Source data

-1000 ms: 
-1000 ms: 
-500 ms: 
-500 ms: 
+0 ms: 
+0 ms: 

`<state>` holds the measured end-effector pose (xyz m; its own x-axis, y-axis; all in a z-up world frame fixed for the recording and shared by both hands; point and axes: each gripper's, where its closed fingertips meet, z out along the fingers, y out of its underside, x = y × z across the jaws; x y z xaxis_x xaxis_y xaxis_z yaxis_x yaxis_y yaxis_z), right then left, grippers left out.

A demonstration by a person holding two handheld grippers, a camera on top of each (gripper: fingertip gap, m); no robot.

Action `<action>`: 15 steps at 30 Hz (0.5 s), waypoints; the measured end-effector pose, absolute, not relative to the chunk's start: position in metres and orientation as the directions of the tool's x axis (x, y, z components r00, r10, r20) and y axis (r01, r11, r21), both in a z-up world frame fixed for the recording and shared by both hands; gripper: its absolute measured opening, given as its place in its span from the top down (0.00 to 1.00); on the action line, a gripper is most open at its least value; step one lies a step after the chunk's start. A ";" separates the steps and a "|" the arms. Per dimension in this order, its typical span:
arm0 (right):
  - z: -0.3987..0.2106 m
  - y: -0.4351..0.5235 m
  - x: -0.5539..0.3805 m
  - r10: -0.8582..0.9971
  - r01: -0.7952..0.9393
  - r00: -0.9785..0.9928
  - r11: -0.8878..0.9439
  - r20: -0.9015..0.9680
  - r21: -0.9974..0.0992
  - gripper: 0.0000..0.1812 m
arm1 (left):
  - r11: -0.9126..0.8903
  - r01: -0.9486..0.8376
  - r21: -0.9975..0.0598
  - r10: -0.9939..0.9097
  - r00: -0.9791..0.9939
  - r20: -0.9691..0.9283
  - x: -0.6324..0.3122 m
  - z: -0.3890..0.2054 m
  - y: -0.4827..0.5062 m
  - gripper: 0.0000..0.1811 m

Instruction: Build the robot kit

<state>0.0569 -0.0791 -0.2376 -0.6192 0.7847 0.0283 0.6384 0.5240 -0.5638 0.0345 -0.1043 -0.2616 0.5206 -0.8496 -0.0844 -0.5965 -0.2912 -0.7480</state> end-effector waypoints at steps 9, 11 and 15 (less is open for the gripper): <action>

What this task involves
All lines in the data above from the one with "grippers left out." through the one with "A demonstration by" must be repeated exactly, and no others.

Reply
`<state>` holds the measured end-effector pose (xyz m; its own x-axis, y-axis; all in a z-up world frame fixed for the recording and shared by both hands; point and axes: each gripper's, where its closed fingertips meet, z out along the fingers, y out of its underside, x = y × z across the jaws; x y z xaxis_x xaxis_y xaxis_z yaxis_x yaxis_y yaxis_z), right then left, grippers left out.

A demonstration by a person holding two handheld grippers, a camera on top of each (gripper: fingertip gap, m); no robot.

What has been written here completes the answer.